What needs to be done
Please tally the lines in the data below that include the string "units", and reply with only the total.

-- Opening Marker --

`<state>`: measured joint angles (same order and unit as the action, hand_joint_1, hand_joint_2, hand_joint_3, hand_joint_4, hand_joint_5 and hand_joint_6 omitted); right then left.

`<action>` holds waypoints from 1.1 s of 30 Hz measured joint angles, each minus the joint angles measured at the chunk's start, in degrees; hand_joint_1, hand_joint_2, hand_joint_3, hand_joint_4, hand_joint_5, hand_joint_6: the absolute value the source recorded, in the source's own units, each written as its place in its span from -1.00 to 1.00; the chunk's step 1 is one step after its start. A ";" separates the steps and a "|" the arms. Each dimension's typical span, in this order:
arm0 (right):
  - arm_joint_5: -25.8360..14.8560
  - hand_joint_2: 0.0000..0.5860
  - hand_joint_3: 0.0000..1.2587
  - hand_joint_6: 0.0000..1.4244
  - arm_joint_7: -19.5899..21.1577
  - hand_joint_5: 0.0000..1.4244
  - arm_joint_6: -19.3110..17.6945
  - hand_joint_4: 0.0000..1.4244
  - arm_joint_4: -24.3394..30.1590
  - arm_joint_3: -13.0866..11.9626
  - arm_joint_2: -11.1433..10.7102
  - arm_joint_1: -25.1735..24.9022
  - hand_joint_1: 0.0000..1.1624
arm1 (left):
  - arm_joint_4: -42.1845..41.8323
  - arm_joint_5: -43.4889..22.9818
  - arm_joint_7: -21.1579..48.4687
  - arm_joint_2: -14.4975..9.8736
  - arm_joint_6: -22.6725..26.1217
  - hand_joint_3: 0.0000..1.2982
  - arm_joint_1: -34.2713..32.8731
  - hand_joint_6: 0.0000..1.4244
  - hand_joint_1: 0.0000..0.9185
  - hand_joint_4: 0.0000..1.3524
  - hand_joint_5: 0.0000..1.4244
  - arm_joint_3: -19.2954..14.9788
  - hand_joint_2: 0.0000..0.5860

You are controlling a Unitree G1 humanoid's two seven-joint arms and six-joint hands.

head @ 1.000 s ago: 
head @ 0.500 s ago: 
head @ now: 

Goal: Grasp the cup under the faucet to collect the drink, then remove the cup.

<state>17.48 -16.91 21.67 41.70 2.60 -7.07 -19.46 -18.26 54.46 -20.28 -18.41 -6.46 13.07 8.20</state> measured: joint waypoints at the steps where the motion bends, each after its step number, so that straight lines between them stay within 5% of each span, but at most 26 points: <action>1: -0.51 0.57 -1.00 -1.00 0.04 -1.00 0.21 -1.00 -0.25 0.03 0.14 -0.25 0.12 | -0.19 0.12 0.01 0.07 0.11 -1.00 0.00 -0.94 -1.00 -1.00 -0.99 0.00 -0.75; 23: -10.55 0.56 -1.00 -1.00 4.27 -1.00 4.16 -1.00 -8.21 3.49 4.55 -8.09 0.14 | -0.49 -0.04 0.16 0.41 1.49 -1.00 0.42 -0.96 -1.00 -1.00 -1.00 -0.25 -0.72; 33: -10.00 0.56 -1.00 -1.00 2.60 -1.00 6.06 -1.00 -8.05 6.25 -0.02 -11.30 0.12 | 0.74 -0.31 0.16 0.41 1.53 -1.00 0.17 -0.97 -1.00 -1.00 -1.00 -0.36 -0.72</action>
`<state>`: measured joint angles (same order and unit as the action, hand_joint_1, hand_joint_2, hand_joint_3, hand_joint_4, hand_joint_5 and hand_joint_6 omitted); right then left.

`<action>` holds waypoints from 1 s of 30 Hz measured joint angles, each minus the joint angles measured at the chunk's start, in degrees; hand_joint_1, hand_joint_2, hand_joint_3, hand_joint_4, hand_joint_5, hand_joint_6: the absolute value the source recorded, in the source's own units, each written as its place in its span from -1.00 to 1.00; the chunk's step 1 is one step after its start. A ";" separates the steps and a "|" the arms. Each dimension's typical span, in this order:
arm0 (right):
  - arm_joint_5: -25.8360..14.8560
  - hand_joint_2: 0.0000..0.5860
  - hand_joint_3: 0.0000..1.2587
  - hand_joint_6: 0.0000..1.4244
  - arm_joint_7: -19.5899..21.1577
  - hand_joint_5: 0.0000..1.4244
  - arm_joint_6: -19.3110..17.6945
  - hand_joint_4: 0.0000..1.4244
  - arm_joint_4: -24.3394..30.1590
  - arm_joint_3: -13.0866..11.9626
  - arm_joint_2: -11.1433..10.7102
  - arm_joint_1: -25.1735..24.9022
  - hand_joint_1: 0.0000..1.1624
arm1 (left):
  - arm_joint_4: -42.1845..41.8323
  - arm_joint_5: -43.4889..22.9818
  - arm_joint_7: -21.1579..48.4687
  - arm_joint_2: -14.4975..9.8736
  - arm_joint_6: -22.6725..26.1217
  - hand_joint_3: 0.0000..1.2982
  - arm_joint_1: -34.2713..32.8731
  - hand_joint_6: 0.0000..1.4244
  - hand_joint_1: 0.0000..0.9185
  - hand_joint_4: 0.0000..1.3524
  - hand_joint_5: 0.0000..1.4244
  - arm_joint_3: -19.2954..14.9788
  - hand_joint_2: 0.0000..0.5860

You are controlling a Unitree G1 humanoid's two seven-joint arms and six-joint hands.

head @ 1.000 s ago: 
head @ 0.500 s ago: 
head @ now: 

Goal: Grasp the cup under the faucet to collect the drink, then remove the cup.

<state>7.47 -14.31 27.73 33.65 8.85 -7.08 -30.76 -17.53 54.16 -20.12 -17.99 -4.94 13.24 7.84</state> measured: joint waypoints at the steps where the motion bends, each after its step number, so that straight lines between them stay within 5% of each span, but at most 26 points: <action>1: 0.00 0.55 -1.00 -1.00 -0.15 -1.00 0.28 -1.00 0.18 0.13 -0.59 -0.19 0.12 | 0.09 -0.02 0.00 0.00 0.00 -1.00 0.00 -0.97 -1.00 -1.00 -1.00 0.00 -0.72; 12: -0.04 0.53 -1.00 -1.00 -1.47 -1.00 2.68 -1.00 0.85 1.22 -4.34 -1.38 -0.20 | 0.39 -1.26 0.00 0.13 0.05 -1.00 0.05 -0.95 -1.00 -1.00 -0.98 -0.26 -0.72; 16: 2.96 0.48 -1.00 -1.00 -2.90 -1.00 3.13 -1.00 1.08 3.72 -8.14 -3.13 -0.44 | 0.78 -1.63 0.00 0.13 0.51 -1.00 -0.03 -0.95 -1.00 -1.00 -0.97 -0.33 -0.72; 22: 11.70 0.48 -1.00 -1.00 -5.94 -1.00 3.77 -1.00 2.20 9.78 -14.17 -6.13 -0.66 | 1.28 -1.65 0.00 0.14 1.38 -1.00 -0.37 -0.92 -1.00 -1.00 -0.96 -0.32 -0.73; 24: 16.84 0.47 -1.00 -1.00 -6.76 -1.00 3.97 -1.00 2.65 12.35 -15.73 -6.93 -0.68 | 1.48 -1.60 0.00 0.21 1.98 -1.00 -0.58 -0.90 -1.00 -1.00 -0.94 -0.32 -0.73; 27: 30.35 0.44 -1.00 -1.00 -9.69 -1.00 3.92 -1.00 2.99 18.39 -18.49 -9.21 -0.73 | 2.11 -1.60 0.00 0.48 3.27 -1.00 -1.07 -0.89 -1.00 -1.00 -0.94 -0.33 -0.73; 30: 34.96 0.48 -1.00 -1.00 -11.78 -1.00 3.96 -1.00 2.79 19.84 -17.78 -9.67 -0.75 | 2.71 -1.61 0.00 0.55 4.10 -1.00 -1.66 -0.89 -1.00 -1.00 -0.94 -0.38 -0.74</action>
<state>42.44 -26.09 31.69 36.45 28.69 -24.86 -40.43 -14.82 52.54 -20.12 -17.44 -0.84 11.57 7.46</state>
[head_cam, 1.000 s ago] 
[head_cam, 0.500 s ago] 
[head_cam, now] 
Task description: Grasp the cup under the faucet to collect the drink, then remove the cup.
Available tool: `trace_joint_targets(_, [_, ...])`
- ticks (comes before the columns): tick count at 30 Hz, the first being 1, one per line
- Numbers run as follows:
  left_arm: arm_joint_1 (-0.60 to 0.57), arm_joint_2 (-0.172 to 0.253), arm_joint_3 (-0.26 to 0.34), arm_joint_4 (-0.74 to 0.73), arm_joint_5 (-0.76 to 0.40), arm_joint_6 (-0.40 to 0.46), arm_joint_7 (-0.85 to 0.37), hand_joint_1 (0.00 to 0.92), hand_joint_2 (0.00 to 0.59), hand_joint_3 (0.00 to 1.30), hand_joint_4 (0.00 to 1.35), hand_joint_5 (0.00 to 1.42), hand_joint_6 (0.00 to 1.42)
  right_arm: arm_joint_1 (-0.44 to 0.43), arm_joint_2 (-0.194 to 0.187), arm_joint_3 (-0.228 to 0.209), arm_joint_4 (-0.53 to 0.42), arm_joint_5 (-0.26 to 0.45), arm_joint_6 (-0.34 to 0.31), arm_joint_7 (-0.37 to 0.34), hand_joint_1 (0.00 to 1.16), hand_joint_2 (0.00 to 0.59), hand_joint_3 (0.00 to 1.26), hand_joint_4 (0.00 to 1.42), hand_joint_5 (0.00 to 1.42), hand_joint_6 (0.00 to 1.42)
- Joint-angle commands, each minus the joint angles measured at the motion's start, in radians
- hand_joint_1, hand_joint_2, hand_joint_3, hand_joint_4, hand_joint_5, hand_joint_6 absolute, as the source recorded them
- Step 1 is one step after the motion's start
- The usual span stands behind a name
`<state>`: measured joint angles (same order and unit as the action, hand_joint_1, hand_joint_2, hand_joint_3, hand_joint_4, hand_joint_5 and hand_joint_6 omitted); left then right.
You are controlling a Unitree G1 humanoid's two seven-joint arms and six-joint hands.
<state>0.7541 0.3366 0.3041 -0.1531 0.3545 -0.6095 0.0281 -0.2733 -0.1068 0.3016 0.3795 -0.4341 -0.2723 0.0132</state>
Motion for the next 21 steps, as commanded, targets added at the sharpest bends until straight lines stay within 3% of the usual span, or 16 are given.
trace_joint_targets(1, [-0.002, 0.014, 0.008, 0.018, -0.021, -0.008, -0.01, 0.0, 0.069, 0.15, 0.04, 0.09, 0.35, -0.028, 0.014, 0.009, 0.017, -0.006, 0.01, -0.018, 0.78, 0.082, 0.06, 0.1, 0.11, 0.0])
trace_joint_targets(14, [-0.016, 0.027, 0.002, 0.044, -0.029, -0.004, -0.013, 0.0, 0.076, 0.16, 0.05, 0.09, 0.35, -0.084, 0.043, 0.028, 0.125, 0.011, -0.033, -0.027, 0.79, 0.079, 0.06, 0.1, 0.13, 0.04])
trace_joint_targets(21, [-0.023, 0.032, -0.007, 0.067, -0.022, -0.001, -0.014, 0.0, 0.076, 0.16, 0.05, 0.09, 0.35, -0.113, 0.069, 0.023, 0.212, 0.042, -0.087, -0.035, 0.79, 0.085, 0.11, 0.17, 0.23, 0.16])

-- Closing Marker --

Task output
2